# cost: interactive web element (flash probably...)



## Adrian. (Nov 28, 2007)

I had a great idea for a website feature, but I have no idea what the cost of development would be. Hopefully someone can give me a ballpark estimate.

I am thinking of a river with element icons (rapids, camp site etc.) that are positioned on the river design background. Users could click on the element icon and a popup window (popup iframe maybe...something sleek) would display videos and photos of the site.

The idea was inspired by this: 

Click and Play with a Canadian River | The Big Wild

Any idea of the difficulty + cost of this project?

Thanks

Adrian


----------



## a7mc (Dec 30, 2002)

You could likely do it as a looped video background for the river using HTML5 (or as Flash with a fallback to a still image for iPads/iPhones) and superimpose graphic elements over it. If I were quoting it based on my current rates, including some branding, icon design and video compression, I would estimate about $4000 for the site (assuming you're not talking about 40+ icons full of content). But you'll find everyone's rates different... someone might do it for $800 while others will do it for $10000. It all depends how complex they think it is based on their skills and methodology.

A7


----------



## Nick (Aug 24, 2002)

Hey there Adrian.

As A7 mentioned, price will vary with who you hire. 
It's also hard to quote right now, as the following items can make a big difference:
Would it be built as a standalone feature which would be incorporated into a another site? Or a stand alone site - if so, how big?
How about the design? Icon's being a big one (if they all had to get made).
How much content is there? and who's responsible for it?
What level of update ability is required?
etc..
It's hard to ballpark without those questions being answered.
If I had to guess right now I'd say $2000-6000

As for the concept & implementation itself, I wouldn't use flash (don't care for flash much). 
I'd likely use jquery (with appropriate plug ins). The implementation itself seems straight forward.
I see the creative being the bigger hurdle.

Hope this helps. Any more question just let me know.
Cheers!
N.


----------



## groovetube (Jan 2, 2003)

That's about right.

I would encourage you though, either see it through on a pro level, don't cheap out on this and end up with a major cheese arsed flash crap. You're better off simplifying and not using flash or similar and pissing off your web visitors.


----------



## Adrian. (Nov 28, 2007)

Another member PM'd me with some great ideas. Also, thank you to you guys for commenting. I really appreciate your insight!


----------



## Nick (Aug 24, 2002)

groovetube said:


> don't cheap out on this and end up with a major cheese arsed flash crap.


Amen.


----------



## groovetube (Jan 2, 2003)

just trying to prevent anymore bad flash out there 

Of course we're in for a tidal wave of horrendous javascript/canvas html 5 nonsense, but maybe I'll strike it rich and live on an island where there's no internet by then.


----------



## rgray (Feb 15, 2005)

groovetube said:


> just trying to prevent anymore bad flash out there
> 
> Of course we're in for a tidal wave of horrendous javascript/canvas html 5 nonsense,


Ah, the truth!

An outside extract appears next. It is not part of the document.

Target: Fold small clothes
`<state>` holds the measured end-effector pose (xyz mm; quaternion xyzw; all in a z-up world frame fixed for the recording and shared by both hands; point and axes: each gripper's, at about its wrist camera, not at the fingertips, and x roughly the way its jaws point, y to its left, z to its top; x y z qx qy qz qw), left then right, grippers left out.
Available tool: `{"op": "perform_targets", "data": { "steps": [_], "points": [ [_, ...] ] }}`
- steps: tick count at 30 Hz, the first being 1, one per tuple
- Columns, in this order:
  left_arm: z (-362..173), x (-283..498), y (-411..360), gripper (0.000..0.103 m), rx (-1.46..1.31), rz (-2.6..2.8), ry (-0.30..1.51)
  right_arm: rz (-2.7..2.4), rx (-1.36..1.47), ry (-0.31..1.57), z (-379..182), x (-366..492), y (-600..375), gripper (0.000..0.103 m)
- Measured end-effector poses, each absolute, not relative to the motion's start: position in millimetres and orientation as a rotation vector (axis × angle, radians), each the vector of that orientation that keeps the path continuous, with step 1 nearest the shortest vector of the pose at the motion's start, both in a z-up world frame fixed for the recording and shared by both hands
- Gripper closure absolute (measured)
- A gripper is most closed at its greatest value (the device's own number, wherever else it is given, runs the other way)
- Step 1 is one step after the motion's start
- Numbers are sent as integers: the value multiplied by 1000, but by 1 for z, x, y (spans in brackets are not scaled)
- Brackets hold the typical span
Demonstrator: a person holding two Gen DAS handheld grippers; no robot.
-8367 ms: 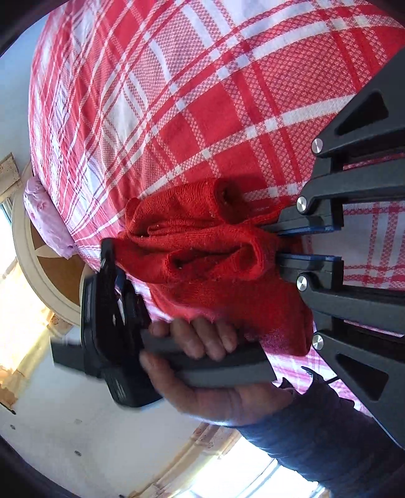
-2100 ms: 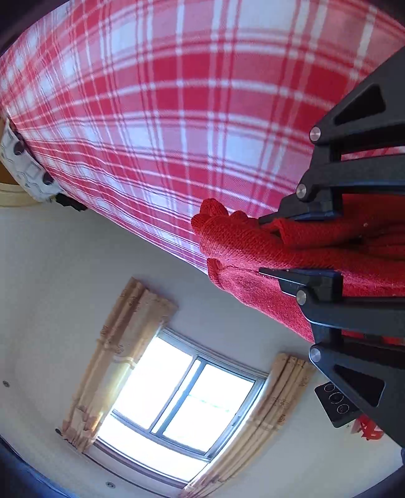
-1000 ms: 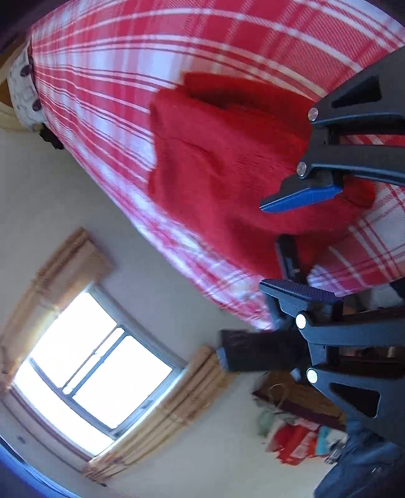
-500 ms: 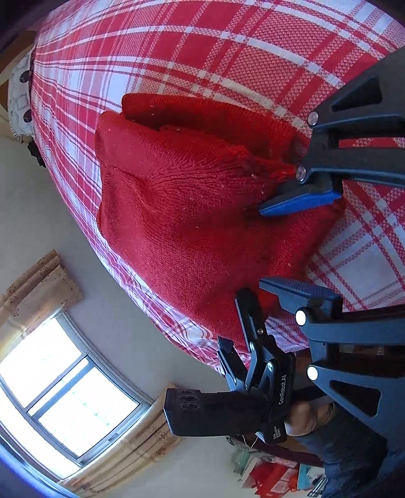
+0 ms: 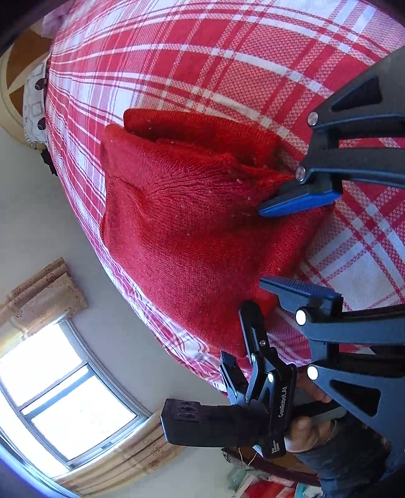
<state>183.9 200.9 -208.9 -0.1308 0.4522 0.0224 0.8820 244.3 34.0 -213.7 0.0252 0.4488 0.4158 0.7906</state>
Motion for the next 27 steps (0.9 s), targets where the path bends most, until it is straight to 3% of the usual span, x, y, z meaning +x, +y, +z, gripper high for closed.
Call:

Finally, the recognition that there is going to be just as much visually, aurally and conceptually egregious crap out there under HTML5 as there is under Flash. Flash may have technical issues but it is not directly responsible for its own abuse. Bad content has been around since before the <blink> tag and will go on _ad nauseum_.


----------



## groovetube (Jan 2, 2003)

rgray said:


> Ah, the truth! Finally, the recognition that there is going to be just as much visually, aurally and conceptually egregious crap out there under HTML5 as there is under Flash. Flash may have technical issues but it is not directly responsible for its own abuse. Bad content has been around since before the <blink> tag and will go on _ad nauseum_.


that's pretty much what I've tried to say for some time, while several heaped scorn on me as some kind of flash evangelist. Fools 

Ironically, quite a few well known developers are finding the html 5 canvas performance on iphone ridiculously bad. I seeing a future when the abuse of technology moves into the arena. Yes it started with the blink tag, the scrolling text, and then the almighty animated gif.

But hey video runs better! Thank god for small miracles.


----------



## MacMagicianJunior (Nov 28, 2010)

groovetube said:


> that's pretty much what I've tried to say for some time, while several heaped scorn on me as some kind of flash evangelist. Fools
> 
> Ironically, quite a few well known developers are finding the html 5 canvas performance on iphone ridiculously bad. I seeing a future when the abuse of technology moves into the arena. Yes it started with the blink tag, the scrolling text, and then the almighty animated gif.
> 
> But hey video runs better! Thank god for small miracles.


Had a client try to talk me into using a <marquee> last week... >shudder<


----------



## groovetube (Jan 2, 2003)

marquee. I was trying to remember what that tag was.

In 1998 we were simply excited to get anything to move on the page.


----------



## Nick (Aug 24, 2002)

groovetube said:


> just trying to prevent anymore bad flash out there
> 
> Of course we're in for a tidal wave of horrendous javascript/canvas html 5 nonsense, but maybe I'll strike it rich and live on an island where there's no internet by then.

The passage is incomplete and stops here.